The box said I needed 6-8 cooking apples and some butter. I spent maybe a full two minutes trying to decide what a cooking apple is. I went with Granny Smith.

Then I went to the butter aisle and spent maybe two more minutes trying to decide if low-fat or low-salt butter would taste worse than regular butter. I gambled on the low-salt.

(Note: See this guesswork? This is how most of my recipes go off the rails.)

I brought all the stuff home and started peeling the apples. Of course, I started peeling them vertically instead of horizontally. Just as I figured out how really stupid that is, Beloved noticed what I was doing. I could see his face straining not to make a suggestion, because I always bite his head off when he makes a suggestion.

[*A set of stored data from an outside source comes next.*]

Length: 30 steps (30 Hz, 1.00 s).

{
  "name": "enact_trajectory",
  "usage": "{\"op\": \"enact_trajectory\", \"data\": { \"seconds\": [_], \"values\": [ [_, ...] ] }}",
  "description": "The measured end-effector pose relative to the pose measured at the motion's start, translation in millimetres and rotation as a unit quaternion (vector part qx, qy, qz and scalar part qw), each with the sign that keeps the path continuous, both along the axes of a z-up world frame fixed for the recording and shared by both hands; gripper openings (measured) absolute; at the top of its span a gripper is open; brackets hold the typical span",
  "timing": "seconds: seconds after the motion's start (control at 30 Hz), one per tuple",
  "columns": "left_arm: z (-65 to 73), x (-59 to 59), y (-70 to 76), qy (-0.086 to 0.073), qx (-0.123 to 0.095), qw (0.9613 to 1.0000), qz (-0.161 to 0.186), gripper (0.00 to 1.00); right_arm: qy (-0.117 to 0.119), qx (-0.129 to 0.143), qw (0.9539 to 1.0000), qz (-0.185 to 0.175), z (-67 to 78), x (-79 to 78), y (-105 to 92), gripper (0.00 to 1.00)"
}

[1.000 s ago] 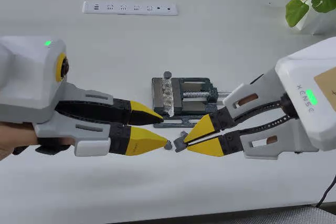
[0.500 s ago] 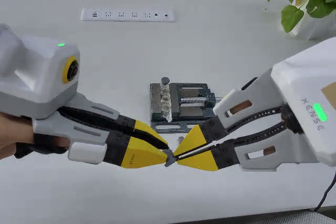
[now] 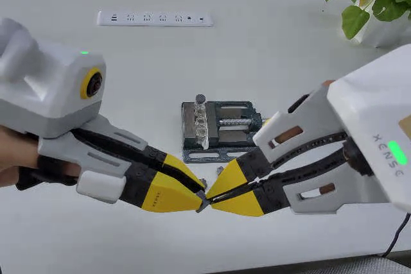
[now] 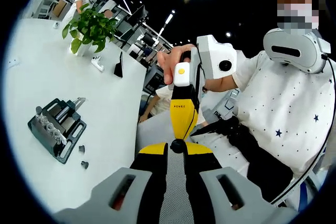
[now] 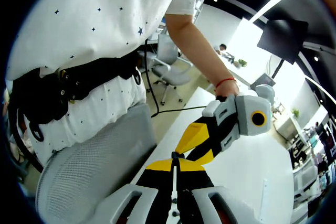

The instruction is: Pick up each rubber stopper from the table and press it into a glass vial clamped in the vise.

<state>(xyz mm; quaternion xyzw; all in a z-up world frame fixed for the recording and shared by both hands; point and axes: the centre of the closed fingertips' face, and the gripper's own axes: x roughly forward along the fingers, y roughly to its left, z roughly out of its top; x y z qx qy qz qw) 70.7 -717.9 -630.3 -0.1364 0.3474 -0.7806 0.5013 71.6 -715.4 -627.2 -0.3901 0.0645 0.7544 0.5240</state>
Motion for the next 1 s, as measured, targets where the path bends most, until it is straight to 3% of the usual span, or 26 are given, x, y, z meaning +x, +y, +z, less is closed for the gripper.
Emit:
{"op": "enact_trajectory", "data": {
  "seconds": [0.53, 0.83, 0.97, 1.0],
  "values": [
    [-2.6, -5.0, -0.2, 0.018, 0.019, 0.9994, -0.021, 0.10, -0.013, -0.015, 0.9997, 0.011, -2.7, -1.5, -0.4, 0.00],
    [-2.9, -10.6, -2.1, 0.029, 0.024, 0.9989, -0.027, 0.06, -0.020, -0.025, 0.9994, 0.017, -6.3, -2.7, -1.6, 0.00],
    [-4.4, -10.2, -3.0, 0.028, 0.025, 0.9991, -0.022, 0.06, -0.024, -0.031, 0.9991, 0.018, -8.2, -2.4, -2.9, 0.00],
    [-5.1, -8.2, -3.6, 0.021, 0.021, 0.9994, -0.017, 0.06, -0.026, -0.034, 0.9990, 0.016, -9.0, -1.3, -3.8, 0.00]
  ]
}}
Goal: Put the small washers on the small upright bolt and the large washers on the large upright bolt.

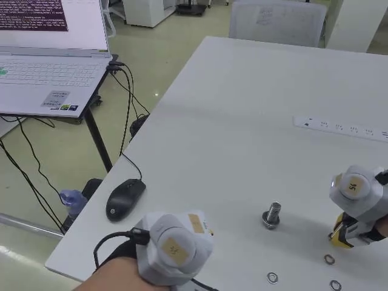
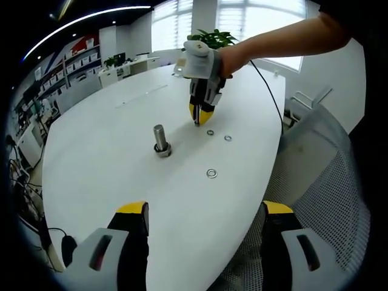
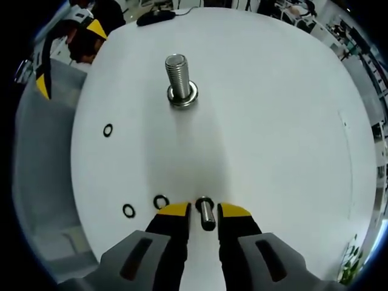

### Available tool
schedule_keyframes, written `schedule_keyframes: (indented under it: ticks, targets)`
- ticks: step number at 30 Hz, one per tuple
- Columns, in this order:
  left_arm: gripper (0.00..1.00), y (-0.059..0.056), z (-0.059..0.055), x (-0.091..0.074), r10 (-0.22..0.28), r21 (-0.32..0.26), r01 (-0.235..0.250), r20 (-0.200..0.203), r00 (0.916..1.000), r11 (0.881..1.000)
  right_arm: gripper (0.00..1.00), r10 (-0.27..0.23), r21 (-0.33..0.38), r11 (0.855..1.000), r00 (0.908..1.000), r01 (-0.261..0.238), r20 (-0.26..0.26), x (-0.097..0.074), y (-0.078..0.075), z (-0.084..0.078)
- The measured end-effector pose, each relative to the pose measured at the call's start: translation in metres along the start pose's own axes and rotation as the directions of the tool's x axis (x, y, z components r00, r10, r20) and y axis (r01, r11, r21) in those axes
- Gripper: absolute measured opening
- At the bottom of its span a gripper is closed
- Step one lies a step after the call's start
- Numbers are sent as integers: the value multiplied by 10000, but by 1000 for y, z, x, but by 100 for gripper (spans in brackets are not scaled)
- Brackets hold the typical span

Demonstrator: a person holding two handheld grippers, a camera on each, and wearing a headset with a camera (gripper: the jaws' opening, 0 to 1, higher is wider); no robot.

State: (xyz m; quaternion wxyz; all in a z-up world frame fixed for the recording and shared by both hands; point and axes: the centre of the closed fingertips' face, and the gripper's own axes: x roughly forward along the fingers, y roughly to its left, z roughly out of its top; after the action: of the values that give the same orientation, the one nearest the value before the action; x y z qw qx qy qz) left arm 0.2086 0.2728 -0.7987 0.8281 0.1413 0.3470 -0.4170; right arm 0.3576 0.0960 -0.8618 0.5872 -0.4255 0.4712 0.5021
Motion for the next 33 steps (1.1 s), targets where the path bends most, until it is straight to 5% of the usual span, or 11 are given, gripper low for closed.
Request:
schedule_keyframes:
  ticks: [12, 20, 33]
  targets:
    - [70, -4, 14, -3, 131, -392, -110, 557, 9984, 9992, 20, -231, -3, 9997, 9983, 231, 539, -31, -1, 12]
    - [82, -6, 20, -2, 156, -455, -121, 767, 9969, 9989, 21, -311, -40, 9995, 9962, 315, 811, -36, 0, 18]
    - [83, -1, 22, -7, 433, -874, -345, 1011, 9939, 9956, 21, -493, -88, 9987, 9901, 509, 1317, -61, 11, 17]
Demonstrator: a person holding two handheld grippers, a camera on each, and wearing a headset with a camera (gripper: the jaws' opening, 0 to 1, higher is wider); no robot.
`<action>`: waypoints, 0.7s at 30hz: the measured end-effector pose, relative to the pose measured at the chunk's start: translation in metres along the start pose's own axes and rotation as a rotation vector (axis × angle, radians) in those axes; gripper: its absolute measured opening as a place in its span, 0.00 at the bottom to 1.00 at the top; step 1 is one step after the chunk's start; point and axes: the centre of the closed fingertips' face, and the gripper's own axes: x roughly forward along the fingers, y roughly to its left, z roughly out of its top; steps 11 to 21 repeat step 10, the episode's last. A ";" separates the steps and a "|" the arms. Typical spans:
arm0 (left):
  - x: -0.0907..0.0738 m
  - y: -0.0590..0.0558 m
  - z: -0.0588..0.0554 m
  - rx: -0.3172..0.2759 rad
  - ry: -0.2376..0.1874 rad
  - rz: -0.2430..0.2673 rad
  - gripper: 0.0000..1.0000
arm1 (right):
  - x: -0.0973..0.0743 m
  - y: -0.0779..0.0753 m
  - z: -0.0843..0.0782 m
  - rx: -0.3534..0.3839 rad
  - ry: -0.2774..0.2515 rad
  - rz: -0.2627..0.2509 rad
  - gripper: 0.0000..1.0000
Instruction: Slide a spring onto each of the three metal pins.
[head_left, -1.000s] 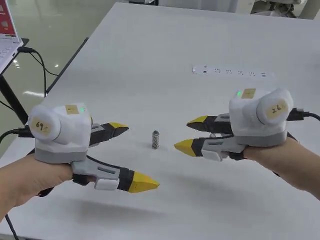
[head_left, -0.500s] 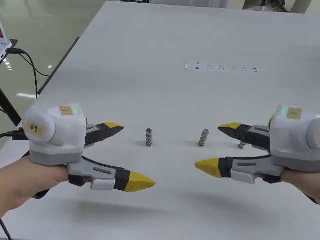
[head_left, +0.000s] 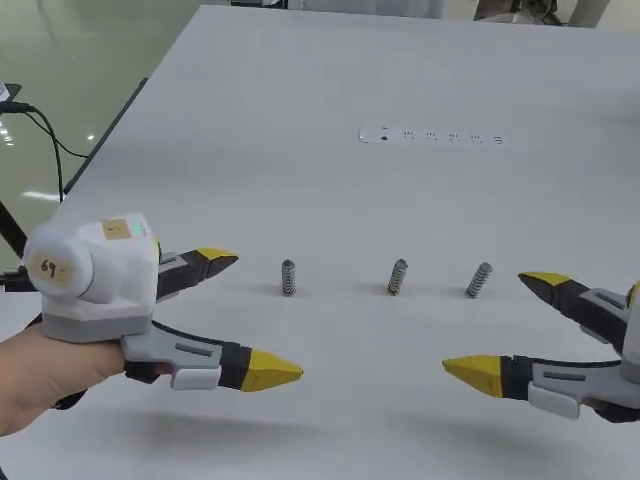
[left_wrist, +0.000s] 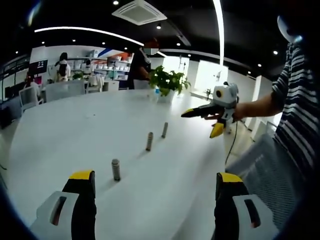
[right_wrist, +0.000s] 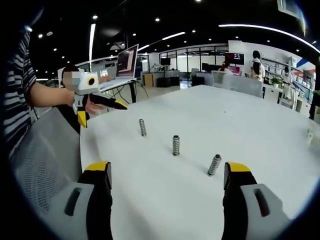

Beloved: "Can I make a suggestion?"

But at that moment, I figured it out and turned the apple sideways. When it came to coring, though, I just handed the apples to him. I didn't need to lose a thumb to prove a point. He is way better with knives than I am.

I put the apples in a round bowl. They towered over the top. Clearly too tall. I knew there would be a suggestion. We went to a 9 x 13 rectangular glass pan.

When the apples were all in, I mixed the butter with the apple crisp mix and sprinkled it over the top. It ended up needing to cook about fifteen minutes longer than the box said because of all those apples. Mounds of apples. Probably too damn many apples.

But it smelled really good. If they're not snowed in, Ma, Pa and Blondie are coming down on Friday to watch the little angel in The Nutcracker. And I want there to be apple crisp.

Just don't ask me about the time I tried to make Baked Alaska for a party.